■ EXERCISE REQUIREMENTS ■
Could you copy every line of the data that contains "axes"?

╭─ ENTRIES PROVIDED

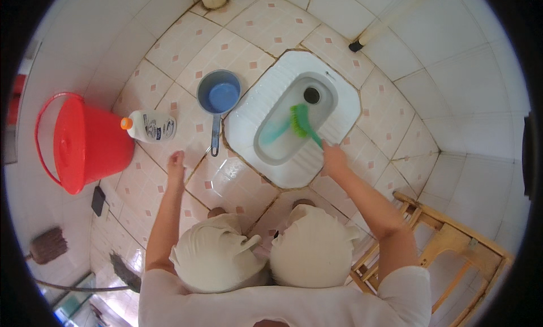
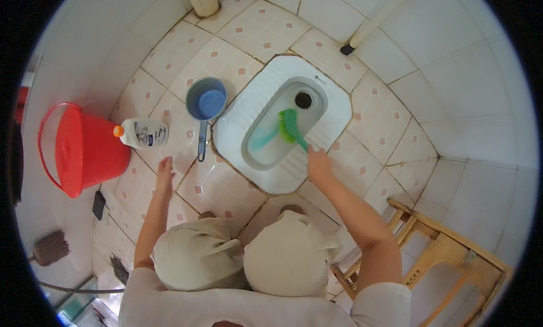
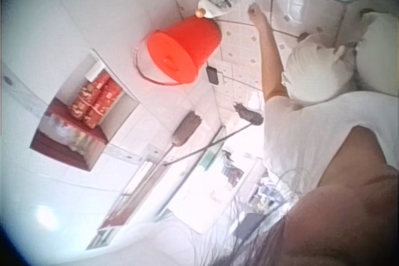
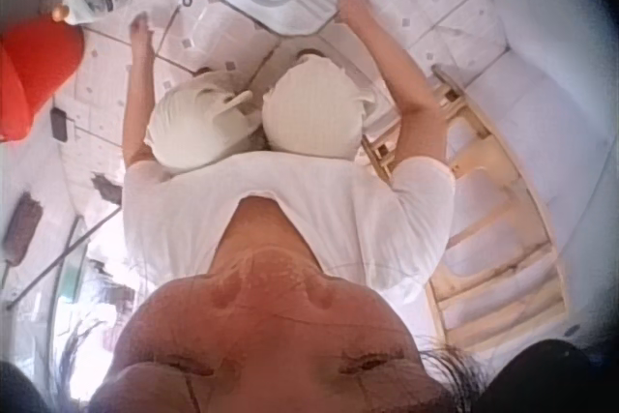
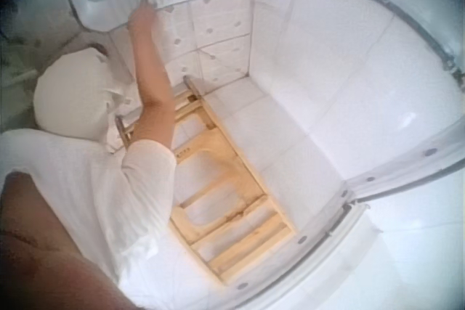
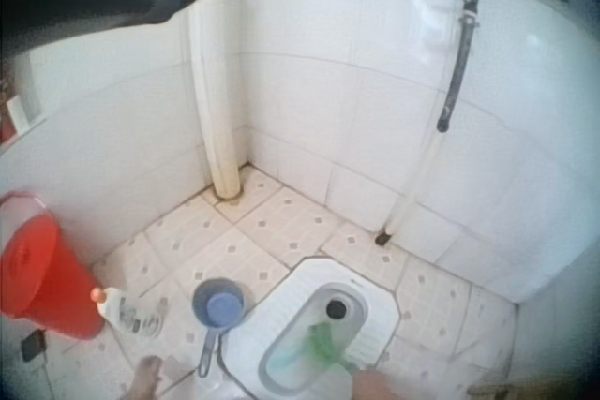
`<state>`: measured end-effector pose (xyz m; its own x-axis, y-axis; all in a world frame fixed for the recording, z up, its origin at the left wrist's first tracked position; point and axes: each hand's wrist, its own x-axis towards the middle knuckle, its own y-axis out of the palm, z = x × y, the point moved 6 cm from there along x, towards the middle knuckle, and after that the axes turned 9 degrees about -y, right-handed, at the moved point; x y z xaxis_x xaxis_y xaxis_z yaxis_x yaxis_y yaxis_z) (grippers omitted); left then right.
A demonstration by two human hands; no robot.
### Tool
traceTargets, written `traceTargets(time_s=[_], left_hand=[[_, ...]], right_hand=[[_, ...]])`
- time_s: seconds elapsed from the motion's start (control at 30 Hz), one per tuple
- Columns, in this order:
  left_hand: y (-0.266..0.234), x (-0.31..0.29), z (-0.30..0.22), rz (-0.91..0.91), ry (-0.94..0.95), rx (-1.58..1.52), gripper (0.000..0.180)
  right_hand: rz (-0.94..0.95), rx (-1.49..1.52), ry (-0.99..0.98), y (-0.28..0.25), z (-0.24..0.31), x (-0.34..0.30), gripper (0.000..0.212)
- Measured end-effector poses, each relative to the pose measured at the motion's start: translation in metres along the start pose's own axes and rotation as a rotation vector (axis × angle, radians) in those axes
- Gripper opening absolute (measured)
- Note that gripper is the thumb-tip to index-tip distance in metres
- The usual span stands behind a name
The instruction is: The person cleans a squat toilet by applying cleaning liquid from a bottle and scrubbing the basin with a green brush. They repeatedly scoop water from a red bucket using a blue ladle to rinse the toilet and the brush.
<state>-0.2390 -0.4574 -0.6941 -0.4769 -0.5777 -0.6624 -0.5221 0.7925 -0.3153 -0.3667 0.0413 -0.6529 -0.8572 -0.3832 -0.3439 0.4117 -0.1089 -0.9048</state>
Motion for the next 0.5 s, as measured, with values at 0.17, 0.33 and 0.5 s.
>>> traceTargets(time_s=[0.17, 0.33, 0.5], left_hand=[[0.079, -0.054, -0.028, 0.376, -0.098, 0.093, 0.056], [0.118, -0.050, -0.049, 0.418, -0.081, 0.098, 0.049], [0.136, -0.045, -0.057, 0.417, -0.066, 0.073, 0.036]], right_hand=[[0.230, 0.296, -0.122, 0.092, 0.045, 0.049, 0.049], [-0.026, 0.372, 0.129, 0.085, 0.049, 0.091, 0.058], [0.177, -0.022, 0.054, 0.075, -0.017, 0.172, 0.032]])
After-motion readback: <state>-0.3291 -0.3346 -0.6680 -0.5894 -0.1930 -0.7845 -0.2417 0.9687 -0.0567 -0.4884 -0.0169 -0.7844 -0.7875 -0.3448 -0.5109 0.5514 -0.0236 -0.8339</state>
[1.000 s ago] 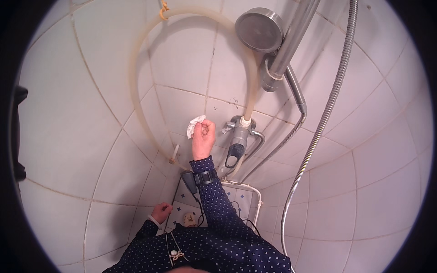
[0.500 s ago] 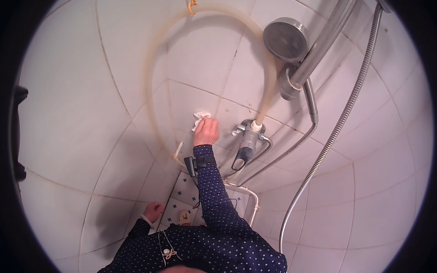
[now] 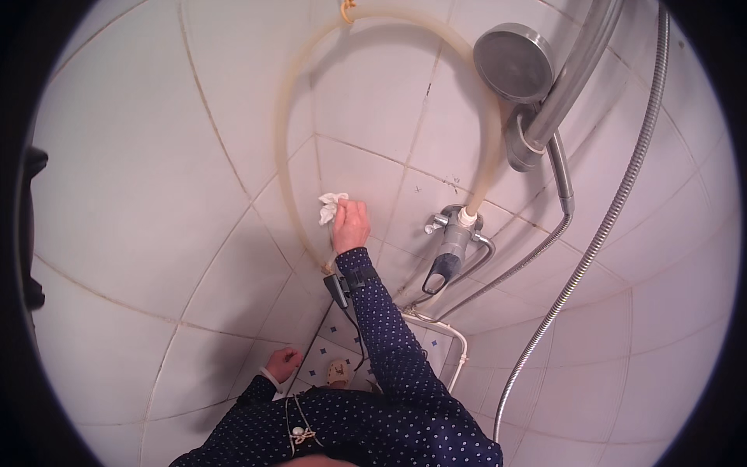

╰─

■ ANSWER SPACE ■
`<state>`: measured end-effector pose (xyz m; its own x-axis, y-axis; all in a world frame fixed for the recording, z up, its origin at the left wrist's first tracked position; point and axes: each hand's wrist, its own x-axis towards the middle knuckle, its own y-axis out of the palm, z = x × y, the point moved 6 cm from there along x, towards the middle knuckle, and after that the axes turned 9 degrees about -y, right-handed, at the moved point; x y z xaxis_x xaxis_y xaxis_z yaxis_x yaxis_y yaxis_z) (grippers omitted); left then right.
- Measured end-effector poses, each relative to the pose measured at the motion's start: translation in metres along the start pose's own axes and rotation as a rotation vector (axis × angle, radians) in those axes

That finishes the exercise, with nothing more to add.